The former Festina team leader told the court in Lille, northern France: "I took doping substances. I didn't have the choice.
"I was the sheep - if they threw me out of the herd I was finished," he continued.
The admission was a sharp about-turn for the 30-year-old, after he insisted on the trial's opening day that he had never knowingly taken drugs.
"I live in a world where the rules are set up a long time in advance. I didn't cheat other riders.
"In the pack you never use the word doping but medical help. You are doped only when you get caught," he added.
Virenque's lawyer Eric Hemmerdinger, in an apparent change of strategy, then requested that his client be allowed to give further evidence at the opening of Tuesday's session.
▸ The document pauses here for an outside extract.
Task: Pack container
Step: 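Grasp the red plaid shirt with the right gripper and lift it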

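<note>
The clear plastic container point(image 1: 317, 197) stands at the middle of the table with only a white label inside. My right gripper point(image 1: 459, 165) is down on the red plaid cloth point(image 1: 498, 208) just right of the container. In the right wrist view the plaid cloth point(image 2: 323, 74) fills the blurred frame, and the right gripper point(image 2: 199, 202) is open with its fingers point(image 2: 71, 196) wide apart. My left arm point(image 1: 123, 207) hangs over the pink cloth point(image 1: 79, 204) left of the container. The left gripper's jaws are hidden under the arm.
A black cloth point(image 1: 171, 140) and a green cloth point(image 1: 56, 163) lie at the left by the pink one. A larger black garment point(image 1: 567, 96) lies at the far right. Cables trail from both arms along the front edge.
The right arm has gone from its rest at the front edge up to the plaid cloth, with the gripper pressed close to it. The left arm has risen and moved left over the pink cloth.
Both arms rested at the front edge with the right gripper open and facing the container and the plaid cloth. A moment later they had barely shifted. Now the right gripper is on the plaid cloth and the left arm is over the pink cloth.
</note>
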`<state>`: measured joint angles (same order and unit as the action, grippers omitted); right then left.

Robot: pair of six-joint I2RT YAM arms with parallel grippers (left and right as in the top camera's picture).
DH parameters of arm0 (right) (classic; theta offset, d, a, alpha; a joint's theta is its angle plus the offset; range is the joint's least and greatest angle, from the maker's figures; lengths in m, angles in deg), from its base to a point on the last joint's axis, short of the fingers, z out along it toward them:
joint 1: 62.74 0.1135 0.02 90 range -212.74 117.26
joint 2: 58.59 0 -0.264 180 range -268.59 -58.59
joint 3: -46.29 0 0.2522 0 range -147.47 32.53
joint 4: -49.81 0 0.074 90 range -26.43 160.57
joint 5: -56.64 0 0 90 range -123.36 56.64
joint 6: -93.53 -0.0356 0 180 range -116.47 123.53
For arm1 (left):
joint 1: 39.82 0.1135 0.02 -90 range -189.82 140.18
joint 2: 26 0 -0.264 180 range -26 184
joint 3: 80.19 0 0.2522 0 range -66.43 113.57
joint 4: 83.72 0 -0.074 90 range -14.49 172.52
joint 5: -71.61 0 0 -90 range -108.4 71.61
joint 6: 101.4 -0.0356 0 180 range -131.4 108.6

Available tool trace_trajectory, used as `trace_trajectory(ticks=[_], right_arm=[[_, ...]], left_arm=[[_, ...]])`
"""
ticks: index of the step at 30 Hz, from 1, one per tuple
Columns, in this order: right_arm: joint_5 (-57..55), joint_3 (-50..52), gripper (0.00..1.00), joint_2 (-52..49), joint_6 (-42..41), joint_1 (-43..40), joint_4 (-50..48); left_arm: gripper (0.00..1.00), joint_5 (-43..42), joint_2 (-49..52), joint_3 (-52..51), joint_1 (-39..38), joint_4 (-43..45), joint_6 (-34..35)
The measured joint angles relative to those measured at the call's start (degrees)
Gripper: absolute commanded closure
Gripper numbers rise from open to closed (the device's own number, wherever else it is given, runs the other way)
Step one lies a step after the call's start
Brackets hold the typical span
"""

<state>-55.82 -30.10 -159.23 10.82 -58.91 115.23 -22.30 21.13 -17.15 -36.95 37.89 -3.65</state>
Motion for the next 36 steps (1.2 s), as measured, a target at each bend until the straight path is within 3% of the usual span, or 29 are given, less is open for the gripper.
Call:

Former teammate Luc Leblanc, called as a witness, also told the court he was guilty of drug-taking but he said this had played no part in his winning the 1994 world road race title in Agrigente, Italy.
Since the drug-taking scandal that rocked the 1998 Tour de France, Virenque had always maintained that he never used banned products.
The Frenchman is charged with helping and inciting the administration of illegal substances to other riders.
He is the only rider on trial and could be sentenced to up to two years in jail and fined up to 100,000FF (about £10,000) if found guilty.
The trial, which follows nearly two years of accusations and counter-accusations in France over drug-taking among professional cyclists, is expected to last at least another two weeks.